The "firsts" without someone are always hard. First birthday, first anniversary, first holiday... its all a stark reminder that someone you love is no longer here with you. And coming up on the first Christmas makes it feel so fresh and raw all over again. It can take a lot out of you and I've really felt it. Felt lost in depression and grief.

I think the holiday season is just harder because all of the family traditions of my childhood are wrapped up in my mother.  I'm the youngest in my family, so i wasn't around when most of our traditions got started, but Mom was definitely the one who kept them going. The Easter baskets, the stockings, the pies, homemade cookies, Sunday pot roast. Mom did all of it.
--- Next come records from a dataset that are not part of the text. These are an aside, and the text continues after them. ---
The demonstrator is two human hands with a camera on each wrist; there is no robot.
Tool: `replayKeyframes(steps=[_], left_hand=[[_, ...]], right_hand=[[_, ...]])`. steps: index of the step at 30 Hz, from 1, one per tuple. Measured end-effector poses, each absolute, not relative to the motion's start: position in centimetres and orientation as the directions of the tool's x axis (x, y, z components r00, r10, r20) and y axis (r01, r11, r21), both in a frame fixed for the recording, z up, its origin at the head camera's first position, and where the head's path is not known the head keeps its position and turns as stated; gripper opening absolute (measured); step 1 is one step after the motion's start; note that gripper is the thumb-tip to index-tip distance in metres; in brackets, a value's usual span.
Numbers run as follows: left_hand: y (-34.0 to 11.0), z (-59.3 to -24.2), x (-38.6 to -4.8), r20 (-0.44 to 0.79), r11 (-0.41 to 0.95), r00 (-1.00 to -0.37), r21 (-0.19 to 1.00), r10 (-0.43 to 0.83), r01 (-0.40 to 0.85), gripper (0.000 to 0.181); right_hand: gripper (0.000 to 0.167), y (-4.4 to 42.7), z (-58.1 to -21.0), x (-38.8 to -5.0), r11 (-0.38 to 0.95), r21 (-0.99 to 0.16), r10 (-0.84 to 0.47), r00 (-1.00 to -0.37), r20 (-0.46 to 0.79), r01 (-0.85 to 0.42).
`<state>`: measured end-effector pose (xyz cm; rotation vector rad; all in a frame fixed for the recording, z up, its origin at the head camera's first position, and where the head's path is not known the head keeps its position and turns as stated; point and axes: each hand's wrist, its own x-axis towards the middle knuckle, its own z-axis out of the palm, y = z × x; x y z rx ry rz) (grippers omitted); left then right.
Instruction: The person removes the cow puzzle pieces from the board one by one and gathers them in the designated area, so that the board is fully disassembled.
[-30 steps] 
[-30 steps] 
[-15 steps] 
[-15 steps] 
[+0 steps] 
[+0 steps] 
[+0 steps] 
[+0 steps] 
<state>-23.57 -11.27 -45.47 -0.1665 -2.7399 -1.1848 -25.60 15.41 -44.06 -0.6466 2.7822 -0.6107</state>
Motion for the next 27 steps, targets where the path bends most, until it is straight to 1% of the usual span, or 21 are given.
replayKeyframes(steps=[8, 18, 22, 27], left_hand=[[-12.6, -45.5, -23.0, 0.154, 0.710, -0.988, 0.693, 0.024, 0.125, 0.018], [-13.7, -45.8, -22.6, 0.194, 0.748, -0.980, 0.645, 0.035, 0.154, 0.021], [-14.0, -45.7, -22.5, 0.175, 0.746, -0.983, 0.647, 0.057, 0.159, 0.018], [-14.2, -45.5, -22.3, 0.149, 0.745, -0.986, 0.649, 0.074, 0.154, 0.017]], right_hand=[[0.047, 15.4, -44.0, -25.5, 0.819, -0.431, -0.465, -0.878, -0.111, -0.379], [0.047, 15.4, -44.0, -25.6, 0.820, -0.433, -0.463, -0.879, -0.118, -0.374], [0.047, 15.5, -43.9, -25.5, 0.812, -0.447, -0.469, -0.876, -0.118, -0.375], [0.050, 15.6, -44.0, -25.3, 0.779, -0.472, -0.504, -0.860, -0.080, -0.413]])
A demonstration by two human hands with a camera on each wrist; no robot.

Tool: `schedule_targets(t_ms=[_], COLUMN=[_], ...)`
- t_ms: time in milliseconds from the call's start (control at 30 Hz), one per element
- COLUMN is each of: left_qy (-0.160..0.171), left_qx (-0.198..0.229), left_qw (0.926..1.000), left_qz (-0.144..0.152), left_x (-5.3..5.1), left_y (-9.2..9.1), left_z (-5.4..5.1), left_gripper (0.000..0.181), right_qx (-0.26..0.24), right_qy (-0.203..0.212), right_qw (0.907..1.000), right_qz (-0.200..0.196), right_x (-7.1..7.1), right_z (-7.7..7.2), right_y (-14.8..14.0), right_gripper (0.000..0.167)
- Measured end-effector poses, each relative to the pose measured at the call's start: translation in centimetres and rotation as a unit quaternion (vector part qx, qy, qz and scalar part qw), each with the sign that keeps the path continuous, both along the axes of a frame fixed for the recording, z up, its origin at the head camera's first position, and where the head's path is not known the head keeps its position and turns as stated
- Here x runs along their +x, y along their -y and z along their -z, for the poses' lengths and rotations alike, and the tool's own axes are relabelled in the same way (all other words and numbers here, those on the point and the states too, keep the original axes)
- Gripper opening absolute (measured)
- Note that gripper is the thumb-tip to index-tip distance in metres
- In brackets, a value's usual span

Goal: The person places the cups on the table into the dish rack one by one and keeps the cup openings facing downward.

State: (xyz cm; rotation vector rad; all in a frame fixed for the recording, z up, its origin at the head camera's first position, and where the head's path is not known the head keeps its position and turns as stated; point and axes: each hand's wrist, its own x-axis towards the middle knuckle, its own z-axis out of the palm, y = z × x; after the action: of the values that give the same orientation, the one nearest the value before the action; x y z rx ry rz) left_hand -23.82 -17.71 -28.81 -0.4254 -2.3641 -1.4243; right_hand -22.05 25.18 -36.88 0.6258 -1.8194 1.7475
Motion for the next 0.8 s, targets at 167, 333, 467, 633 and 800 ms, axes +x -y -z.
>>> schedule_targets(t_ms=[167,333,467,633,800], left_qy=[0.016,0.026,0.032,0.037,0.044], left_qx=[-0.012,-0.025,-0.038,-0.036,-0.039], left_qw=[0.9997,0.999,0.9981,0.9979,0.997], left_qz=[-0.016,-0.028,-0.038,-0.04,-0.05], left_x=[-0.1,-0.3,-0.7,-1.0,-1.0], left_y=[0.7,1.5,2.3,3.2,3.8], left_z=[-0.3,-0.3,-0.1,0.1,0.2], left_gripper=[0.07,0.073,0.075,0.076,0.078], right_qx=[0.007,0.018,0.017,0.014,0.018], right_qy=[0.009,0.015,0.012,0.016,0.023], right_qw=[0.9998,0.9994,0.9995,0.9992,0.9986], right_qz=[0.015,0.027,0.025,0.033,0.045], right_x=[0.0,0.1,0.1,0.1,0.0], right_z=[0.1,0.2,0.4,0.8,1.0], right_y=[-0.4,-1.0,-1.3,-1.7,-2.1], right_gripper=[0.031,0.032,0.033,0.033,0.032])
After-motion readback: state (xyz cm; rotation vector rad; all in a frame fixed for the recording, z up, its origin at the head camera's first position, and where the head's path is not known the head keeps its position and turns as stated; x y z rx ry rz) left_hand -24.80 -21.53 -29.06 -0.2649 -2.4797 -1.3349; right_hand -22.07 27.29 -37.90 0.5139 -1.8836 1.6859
Maybe it has something to do with not having my own family to start new traditions with, but I have felt her absence so acutely in recent weeks. 

We are doing our family Christmas early this year and I'm kind of dreading it because I can't bear the thought of doing Christmas without Mom. I even considered bailing because I don't feel ready to deal with it.  But the reality is that there's no [healthy] way around dealing with it. Avoiding it this year would only make it harder next year. 

The only way is through. 

You have to let yourself feel the loss and the pain. If you don't deal with that, you don't give yourself the capacity to let your life continue to grow. 

Mom was my person. She was my safe place, my friend and confidant. Mom was home.  No one can replace that. But one day, I'll have a new definition of home and maybe that will even include someone else.  But getting to that point means facing the pain now, letting my mind and heart work through it.

So even though it's hard and I fully expect to spend a lot of my weekend in tears, I'm going to spend it with family, celebrating Christmas. Listening to Christmas music, remembering and continuing traditions, missing Mom, but enjoying family.  Which I know will make Mom happy.  And hopefully it will help me move forward, too.